▶ _Work required_:
Across the material below, say how many lines contain the string "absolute", and add no other words.

▶ _The data_:

━━━━

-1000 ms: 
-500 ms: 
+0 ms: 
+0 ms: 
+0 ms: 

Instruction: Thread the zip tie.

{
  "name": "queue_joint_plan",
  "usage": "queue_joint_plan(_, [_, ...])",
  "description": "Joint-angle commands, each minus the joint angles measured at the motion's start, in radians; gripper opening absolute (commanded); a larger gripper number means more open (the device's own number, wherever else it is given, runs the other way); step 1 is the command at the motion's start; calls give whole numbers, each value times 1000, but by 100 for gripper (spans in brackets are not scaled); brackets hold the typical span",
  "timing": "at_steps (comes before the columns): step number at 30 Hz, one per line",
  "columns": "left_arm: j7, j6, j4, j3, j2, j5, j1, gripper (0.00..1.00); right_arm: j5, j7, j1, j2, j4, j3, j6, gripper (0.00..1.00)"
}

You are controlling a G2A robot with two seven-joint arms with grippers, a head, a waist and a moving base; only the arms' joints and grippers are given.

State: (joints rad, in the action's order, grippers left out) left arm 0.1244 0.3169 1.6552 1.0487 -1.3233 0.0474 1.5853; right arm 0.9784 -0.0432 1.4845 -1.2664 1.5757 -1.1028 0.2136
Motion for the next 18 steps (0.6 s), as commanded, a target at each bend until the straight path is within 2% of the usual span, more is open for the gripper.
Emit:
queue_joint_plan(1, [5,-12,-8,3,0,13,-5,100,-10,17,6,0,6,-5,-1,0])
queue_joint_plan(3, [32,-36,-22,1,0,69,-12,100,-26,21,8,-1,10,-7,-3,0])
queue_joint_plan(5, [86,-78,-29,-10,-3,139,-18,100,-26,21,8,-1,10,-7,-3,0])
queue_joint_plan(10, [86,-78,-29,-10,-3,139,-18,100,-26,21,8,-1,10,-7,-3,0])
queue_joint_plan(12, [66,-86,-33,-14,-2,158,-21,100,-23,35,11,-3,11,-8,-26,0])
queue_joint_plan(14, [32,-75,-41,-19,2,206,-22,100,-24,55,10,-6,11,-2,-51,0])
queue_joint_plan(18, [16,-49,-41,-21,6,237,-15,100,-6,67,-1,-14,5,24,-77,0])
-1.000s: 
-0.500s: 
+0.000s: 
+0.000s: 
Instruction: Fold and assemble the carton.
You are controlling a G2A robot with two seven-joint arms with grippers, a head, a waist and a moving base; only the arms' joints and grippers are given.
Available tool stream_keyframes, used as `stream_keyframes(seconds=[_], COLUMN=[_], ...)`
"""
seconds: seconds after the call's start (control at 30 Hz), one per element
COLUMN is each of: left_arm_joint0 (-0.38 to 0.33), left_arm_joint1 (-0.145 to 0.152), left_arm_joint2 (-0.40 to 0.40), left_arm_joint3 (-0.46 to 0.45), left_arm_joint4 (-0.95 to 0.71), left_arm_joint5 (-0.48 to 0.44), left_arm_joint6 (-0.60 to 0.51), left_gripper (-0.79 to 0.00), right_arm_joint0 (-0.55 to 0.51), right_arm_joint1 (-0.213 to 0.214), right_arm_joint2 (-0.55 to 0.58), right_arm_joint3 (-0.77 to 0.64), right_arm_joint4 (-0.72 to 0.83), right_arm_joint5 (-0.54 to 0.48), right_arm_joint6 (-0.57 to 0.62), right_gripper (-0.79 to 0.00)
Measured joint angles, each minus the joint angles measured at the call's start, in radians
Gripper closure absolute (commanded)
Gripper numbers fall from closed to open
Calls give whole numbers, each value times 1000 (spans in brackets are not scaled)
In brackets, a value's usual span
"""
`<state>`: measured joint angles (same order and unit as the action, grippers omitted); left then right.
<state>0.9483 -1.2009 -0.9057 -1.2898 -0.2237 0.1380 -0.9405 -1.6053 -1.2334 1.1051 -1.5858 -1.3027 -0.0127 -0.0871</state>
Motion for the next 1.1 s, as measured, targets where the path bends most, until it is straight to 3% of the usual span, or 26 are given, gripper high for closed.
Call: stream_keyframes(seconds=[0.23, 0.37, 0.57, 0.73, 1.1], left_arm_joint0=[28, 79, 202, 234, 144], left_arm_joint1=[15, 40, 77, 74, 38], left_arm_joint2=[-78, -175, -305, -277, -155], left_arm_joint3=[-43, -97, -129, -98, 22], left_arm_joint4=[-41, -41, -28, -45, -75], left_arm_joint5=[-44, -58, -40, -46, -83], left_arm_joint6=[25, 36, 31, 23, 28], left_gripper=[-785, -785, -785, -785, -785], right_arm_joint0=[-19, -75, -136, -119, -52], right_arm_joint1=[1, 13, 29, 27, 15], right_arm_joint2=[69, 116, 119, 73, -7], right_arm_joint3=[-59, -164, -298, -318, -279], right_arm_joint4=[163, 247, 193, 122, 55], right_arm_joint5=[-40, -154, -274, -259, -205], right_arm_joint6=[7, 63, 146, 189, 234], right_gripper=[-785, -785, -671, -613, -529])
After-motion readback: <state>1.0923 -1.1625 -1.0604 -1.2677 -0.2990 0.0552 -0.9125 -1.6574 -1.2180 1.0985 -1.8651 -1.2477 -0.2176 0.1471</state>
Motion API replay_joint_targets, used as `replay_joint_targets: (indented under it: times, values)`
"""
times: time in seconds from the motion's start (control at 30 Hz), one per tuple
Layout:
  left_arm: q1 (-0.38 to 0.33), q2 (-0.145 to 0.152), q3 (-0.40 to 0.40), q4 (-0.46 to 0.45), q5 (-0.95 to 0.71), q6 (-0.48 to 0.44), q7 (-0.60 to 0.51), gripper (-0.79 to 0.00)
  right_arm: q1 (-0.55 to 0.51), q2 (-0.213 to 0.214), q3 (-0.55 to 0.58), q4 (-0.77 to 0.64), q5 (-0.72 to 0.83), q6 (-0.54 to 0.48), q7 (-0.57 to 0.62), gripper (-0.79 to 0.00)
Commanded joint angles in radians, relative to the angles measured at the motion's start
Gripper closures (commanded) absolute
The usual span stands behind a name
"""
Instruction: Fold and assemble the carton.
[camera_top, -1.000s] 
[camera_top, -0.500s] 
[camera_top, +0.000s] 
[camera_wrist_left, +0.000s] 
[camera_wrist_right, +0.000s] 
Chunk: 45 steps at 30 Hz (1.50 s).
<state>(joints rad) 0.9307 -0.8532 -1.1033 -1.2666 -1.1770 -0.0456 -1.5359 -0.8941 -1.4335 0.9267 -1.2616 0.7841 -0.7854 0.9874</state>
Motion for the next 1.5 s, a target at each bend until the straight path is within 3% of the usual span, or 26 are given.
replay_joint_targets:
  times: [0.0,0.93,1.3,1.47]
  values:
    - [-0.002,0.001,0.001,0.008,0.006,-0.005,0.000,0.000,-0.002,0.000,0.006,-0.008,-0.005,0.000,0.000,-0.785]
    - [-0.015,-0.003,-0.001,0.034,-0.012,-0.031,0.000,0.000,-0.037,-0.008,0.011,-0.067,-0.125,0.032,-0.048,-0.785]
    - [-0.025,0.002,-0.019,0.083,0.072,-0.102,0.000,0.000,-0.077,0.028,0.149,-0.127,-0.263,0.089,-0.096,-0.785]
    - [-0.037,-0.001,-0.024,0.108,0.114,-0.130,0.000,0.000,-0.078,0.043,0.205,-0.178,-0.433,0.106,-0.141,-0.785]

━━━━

▶ _Answer box_:
3